*Requirement*
The string "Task" may appear in lines of the data; report how many lines contain it, with no other output.

*Listed entries*

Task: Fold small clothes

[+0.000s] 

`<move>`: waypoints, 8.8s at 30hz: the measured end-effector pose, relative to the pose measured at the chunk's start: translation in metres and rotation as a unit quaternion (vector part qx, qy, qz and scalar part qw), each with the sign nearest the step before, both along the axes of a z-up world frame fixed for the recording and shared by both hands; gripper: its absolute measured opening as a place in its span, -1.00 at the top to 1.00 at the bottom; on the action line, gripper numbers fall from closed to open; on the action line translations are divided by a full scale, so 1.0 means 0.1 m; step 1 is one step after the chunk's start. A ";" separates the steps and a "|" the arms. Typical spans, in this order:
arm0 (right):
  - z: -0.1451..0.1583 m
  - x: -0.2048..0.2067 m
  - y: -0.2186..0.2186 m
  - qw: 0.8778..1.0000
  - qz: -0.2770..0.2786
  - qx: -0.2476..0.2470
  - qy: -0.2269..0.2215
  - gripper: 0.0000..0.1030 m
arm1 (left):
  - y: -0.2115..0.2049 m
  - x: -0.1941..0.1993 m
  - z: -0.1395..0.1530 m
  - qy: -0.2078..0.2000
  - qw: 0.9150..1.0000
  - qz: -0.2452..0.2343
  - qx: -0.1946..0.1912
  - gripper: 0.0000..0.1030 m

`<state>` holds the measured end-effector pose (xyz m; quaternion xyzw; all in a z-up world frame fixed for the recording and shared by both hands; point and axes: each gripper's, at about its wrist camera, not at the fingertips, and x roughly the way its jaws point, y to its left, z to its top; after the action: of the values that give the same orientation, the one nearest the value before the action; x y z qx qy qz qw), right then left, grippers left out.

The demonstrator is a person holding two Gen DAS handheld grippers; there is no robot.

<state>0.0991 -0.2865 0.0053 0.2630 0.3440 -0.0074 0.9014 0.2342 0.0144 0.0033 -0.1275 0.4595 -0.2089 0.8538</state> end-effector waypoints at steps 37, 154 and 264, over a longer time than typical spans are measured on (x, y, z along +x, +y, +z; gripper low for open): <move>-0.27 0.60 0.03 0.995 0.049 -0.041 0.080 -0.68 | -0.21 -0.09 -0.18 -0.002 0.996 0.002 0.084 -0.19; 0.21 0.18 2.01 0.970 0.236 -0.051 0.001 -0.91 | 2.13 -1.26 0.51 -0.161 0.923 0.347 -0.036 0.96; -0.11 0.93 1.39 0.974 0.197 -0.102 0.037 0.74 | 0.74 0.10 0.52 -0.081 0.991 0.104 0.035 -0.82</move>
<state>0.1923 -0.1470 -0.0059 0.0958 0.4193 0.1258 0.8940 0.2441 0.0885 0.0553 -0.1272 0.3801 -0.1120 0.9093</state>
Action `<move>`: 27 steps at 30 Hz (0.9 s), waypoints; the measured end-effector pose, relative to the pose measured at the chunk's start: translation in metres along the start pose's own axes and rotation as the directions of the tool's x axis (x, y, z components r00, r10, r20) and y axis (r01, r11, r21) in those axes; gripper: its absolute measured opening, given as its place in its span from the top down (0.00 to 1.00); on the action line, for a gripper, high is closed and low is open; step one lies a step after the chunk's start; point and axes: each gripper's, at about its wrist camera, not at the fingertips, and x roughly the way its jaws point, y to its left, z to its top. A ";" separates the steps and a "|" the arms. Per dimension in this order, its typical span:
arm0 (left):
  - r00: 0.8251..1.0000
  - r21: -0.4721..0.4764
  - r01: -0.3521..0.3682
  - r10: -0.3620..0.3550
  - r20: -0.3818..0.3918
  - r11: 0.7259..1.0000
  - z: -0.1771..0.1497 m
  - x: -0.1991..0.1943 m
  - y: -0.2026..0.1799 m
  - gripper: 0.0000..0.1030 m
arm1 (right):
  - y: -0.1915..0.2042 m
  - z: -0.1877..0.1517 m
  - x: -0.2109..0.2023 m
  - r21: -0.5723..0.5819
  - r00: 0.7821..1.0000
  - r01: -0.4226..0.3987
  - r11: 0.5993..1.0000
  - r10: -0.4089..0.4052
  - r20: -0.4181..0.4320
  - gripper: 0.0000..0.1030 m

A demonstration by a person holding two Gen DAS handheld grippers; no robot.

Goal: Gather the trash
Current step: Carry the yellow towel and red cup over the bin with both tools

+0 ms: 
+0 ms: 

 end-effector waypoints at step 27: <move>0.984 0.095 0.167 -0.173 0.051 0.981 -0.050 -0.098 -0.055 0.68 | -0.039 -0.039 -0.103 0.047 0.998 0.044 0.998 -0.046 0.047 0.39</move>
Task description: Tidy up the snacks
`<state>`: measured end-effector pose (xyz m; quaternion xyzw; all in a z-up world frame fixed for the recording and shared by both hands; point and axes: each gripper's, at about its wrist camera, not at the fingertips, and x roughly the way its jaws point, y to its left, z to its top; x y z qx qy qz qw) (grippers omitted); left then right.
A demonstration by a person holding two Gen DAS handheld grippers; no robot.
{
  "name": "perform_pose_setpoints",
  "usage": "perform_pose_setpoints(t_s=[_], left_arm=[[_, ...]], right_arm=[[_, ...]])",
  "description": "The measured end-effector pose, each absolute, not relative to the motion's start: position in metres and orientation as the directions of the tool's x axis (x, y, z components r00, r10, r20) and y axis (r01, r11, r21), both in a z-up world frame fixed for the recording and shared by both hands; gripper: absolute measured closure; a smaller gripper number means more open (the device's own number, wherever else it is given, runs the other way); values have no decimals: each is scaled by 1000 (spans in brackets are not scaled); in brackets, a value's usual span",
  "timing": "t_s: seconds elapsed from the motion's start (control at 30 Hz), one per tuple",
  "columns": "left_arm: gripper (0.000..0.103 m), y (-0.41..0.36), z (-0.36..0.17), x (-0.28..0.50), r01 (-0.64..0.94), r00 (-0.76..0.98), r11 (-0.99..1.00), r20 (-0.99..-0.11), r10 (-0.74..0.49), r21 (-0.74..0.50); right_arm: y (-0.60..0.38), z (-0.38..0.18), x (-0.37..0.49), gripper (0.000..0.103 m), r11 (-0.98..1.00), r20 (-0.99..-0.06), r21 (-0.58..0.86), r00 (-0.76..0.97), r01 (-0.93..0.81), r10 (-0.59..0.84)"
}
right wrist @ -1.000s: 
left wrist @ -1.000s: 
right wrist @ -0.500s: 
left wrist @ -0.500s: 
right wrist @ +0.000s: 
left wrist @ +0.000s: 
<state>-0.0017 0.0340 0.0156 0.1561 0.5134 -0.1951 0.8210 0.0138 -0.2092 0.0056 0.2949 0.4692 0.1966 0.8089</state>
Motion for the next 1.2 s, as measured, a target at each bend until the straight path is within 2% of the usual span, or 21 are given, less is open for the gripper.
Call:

*Completed exercise*
2